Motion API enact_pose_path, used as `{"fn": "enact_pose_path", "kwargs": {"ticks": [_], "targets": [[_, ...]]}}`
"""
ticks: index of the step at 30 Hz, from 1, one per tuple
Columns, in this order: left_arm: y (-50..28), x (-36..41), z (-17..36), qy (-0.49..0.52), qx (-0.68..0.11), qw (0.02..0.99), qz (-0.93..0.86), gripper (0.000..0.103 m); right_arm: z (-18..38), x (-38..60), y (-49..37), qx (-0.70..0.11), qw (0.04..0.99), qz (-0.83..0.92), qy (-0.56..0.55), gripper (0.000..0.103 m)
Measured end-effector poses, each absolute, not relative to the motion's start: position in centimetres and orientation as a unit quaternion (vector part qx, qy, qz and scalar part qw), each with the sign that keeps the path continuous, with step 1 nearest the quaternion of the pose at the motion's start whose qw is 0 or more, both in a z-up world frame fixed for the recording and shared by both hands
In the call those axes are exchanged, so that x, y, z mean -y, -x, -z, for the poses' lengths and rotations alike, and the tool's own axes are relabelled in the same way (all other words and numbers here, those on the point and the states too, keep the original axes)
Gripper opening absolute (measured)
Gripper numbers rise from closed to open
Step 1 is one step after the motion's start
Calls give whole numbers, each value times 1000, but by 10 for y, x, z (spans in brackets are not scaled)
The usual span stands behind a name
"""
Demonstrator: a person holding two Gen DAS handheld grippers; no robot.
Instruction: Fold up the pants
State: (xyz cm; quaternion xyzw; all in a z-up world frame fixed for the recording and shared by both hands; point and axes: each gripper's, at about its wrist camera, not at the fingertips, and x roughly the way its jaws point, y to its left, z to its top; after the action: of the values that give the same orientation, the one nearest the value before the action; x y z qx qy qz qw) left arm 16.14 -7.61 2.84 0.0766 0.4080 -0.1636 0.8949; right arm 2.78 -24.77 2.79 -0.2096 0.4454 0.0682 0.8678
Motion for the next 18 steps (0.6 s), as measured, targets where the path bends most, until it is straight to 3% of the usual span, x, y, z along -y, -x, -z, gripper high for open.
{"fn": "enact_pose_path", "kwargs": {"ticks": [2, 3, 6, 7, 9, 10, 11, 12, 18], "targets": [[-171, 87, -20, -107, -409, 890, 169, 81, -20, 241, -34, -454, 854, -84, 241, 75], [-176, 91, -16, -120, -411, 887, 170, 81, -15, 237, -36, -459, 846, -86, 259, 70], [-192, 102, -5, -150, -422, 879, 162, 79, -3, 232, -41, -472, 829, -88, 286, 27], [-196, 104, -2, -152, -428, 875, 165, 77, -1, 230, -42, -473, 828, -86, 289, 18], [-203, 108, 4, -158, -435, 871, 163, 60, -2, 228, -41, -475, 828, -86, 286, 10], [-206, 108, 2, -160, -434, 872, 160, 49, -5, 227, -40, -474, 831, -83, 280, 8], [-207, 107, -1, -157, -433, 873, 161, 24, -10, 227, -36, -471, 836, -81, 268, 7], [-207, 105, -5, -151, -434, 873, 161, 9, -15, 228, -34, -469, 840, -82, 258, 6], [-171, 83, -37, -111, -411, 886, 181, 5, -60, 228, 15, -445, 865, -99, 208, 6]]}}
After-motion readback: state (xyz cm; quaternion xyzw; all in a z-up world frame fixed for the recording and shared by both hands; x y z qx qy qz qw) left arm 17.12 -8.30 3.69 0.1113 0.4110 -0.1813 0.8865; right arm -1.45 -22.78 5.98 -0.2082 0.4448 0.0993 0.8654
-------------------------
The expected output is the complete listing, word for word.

Motion API enact_pose_path, used as `{"fn": "enact_pose_path", "kwargs": {"ticks": [_], "targets": [[_, ...]]}}`
"""
ticks: index of the step at 30 Hz, from 1, one per tuple
Columns, in this order: left_arm: y (-50..28), x (-36..41), z (-17..36), qy (-0.49..0.52), qx (-0.68..0.11), qw (0.02..0.99), qz (-0.93..0.86), gripper (0.000..0.103 m); right_arm: z (-18..38), x (-38..60), y (-49..37), qx (-0.70..0.11), qw (0.04..0.99), qz (-0.83..0.92), qy (-0.56..0.55), gripper (0.000..0.103 m)
Measured end-effector poses, each absolute, not relative to the motion's start: position in centimetres and orientation as a unit quaternion (vector part qx, qy, qz and scalar part qw), each with the sign that keeps the path continuous, with step 1 nearest the quaternion of the pose at the motion's start whose qw is 0 or more, both in a z-up world frame fixed for the recording and shared by both hands
In the call those axes are exchanged, so that x, y, z mean -y, -x, -z, for the poses' lengths and rotations alike, and the tool's own axes are relabelled in the same way (all other words and numbers here, those on the point and the states too, keep the original axes)
Gripper opening absolute (measured)
Gripper numbers rise from closed to open
Step 1 is one step after the motion's start
Calls give whole numbers, each value times 1000, but by 10 for y, x, z (spans in brackets are not scaled)
The usual span stands behind a name
"""
Demonstrator: a person holding two Gen DAS handheld grippers; no robot.
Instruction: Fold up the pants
State: (xyz cm; quaternion xyzw; all in a z-up world frame fixed for the recording and shared by both hands; point and axes: each gripper's, at about its wrist camera, not at the fingertips, and x roughly the way its jaws point, y to its left, z to its top; after the action: of the values that give the same orientation, the one nearest the value before the action; x y z qx qy qz qw) left arm 16.14 -7.61 2.84 0.0766 0.4080 -0.1636 0.8949; right arm 2.78 -24.77 2.79 -0.2096 0.4454 0.0682 0.8678
Motion for the next 18 steps (0.6 s), as measured, targets where the path bends most, until it is straight to 3% of the usual span, x, y, z along -y, -x, -z, gripper high for open.
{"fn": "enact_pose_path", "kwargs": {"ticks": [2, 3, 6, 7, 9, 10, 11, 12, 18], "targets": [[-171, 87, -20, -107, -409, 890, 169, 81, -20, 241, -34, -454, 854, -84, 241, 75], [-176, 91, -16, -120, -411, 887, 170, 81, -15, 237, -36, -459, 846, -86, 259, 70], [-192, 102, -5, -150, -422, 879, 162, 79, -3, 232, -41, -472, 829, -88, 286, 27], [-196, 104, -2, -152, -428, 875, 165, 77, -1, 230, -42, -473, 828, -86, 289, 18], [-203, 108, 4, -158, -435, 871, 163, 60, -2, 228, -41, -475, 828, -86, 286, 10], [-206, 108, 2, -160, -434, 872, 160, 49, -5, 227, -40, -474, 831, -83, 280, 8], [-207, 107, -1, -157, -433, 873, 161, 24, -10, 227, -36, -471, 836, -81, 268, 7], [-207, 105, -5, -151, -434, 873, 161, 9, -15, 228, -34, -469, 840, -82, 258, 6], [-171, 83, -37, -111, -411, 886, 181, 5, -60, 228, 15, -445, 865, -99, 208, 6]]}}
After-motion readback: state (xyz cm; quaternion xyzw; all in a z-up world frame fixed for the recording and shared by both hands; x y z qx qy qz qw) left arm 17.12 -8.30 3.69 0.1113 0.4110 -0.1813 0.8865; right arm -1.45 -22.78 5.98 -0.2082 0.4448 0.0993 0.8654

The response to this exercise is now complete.